The results are shown in Table 2 below.

  As can be seen from the above results, when the frozen lactic acid bacteria were thawed at 15 ° C. by thawing the frozen lactic acid bacteria under temperature conditions within the range of 20-50 ° C. (Examples 2-1 to 2-6) (Comparative Example) Compared with 2-1), the vitality estimation time of the lactic acid bacteria starter was shortened, and could be less than 3 hours. That is, it was found that thawing the frozen lactic acid bacteria under a temperature condition in the range of 20 to 50 ° C. improves the vitality of the lactic acid bacteria starter and provides high production efficiency.

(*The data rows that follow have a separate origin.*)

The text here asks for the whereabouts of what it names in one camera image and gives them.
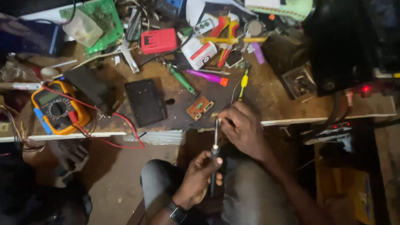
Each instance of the brown circuit board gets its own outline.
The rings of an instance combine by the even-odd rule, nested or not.
[[[186,112],[188,112],[194,121],[198,121],[203,113],[207,112],[213,105],[214,102],[210,102],[204,96],[201,96],[199,100],[186,109]]]

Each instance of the orange cap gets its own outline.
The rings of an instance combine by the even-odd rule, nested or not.
[[[228,78],[221,78],[220,85],[226,87],[226,85],[228,84],[228,80]]]

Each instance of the white glue bottle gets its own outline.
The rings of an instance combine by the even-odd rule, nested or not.
[[[188,38],[179,32],[178,37],[182,42],[186,41]],[[194,70],[199,70],[202,68],[204,64],[214,57],[218,52],[214,43],[208,42],[206,44],[202,44],[200,40],[195,37],[191,38],[188,43],[181,48],[181,50]]]

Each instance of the workbench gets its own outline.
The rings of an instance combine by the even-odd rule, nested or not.
[[[52,66],[62,62],[77,59],[78,62],[86,60],[84,47],[76,44],[69,49],[69,57],[45,58],[33,57],[29,61],[40,66]],[[137,62],[141,61],[139,49],[132,51],[132,55]],[[211,65],[216,65],[218,57],[214,57]],[[254,54],[245,54],[252,68],[249,73],[248,86],[244,90],[244,102],[249,104],[255,111],[260,113],[262,125],[288,125],[292,123],[309,123],[323,121],[327,119],[332,111],[333,103],[330,96],[318,98],[316,94],[306,94],[296,100],[290,100],[287,96],[279,79],[273,73],[267,63],[258,65]],[[70,65],[59,67],[61,72],[70,68]],[[240,84],[233,91],[237,83],[241,80],[244,69],[231,68],[224,69],[231,73],[228,85],[223,87],[217,83],[209,82],[206,79],[183,73],[187,81],[198,91],[200,96],[204,95],[208,100],[213,101],[213,107],[205,113],[198,121],[194,121],[186,109],[191,106],[196,99],[177,81],[177,79],[155,60],[140,68],[139,74],[133,74],[130,67],[123,60],[115,65],[113,56],[105,58],[103,68],[98,70],[97,75],[107,81],[108,84],[115,85],[117,99],[121,100],[118,112],[132,118],[132,112],[124,93],[124,83],[146,78],[155,80],[158,91],[164,100],[170,100],[173,104],[166,105],[168,118],[164,121],[154,123],[144,128],[138,129],[140,132],[148,131],[168,131],[168,130],[188,130],[188,129],[206,129],[213,127],[212,115],[219,113],[224,107],[229,105],[233,99],[235,101],[240,93]],[[357,117],[381,117],[392,116],[396,114],[393,98],[391,96],[382,96],[380,93],[374,93],[370,98],[361,98],[359,94],[354,95],[354,106],[352,112],[347,118]],[[83,137],[76,133],[62,137],[59,135],[46,135],[41,124],[32,111],[33,104],[29,102],[21,111],[19,116],[25,124],[30,139],[49,140],[62,138]],[[130,127],[119,117],[92,119],[92,122],[86,126],[87,130],[96,126],[93,135],[95,137],[106,137],[110,135],[125,135],[131,133]],[[0,141],[13,141],[11,128],[8,132],[0,132]]]

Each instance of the green circuit board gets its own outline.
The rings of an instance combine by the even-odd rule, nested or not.
[[[84,12],[103,30],[103,36],[92,47],[86,48],[86,55],[103,51],[122,42],[124,30],[113,0],[90,1],[76,6],[76,9]],[[69,19],[72,12],[73,7],[59,10],[63,19]]]

As Lactobacillus bulgaricus (Lactobacillus bulgaricus), for example, Lactobacillus bulgaricus subspecies subspecies subspecies OLL1255: NITE BP-76 is preferably used .

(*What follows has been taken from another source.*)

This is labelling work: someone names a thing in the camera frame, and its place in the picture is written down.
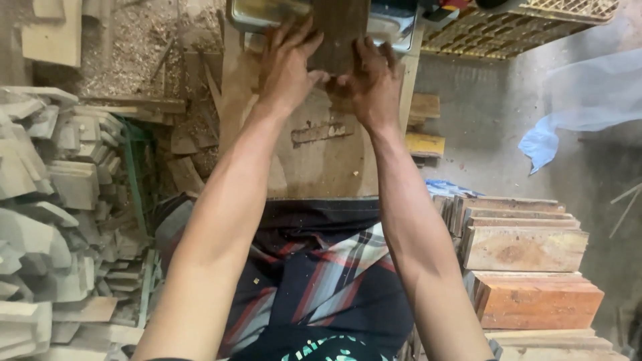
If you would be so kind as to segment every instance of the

As the Streptococcus thermophilus (Streptococcus thermophilus), for example, Streptococcus thermophilus OLS3294 (Streptococcus thermophilus OLS3294: NITE P-77) strain is preferably used .

[Example 2-1]
(Thawing of frozen lactic acid bacteria)
Frozen lactic acid bacteria (La Kutobashirusu bulgaricus OLL1255 (NITE BP-76) strain, and Streptococcus thermophilus OLS3294 (NITE P-77) strain) were thawed in water temperature 20 ℃ constant temperature water bath. The thawing time was 1 hour. In addition, after thawing for 1 hour, it was confirmed that the frozen bacteria starter was completely thawed.

Claims (5)

  A method for thawing frozen lactic acid bacteria, wherein the frozen lactic acid bacteria are thawed under temperature conditions in the range of 20 ° C to 50 ° C.   The method for thawing frozen lactic acid bacteria according to claim 1, wherein the lactic acid bacteria are Lactobacillus or Streptococcus.   The lactic acid bacterium is at least one selected from the group consisting of Lactobacillus gasseri, Lactobacillus bulgaricus, and Streptococcus thermophilus. The method for thawing frozen lactic acid bacteria as described.   The lactic acid bacteria, Lactobacillus gasseri OLL2716 (Lactobacillus gasseri OLL2716: FERM BP-6999), Lactobacillus bulgaricus OLL1255 (Lactobacillus delbrueckii subspecies bulgaricus OLL1255: NITE BP-76), and Streptococcus thermophilus OLS3294 (Streptococcus thermophilus OLS3294: NITE P The method for thawing frozen lactic acid bacteria according to claim 1, which is at least one bacterium selected from the group consisting of -77). A method for producing a food or beverage composition containing lactic acid bacteria, comprising a step of thawing frozen lactic acid bacteria,
The method for producing a food or beverage composition containing lactic acid bacteria, wherein the thawing step is a step of thawing frozen lactic acid bacteria under a temperature condition within a range of 20 ° C to 50 ° C.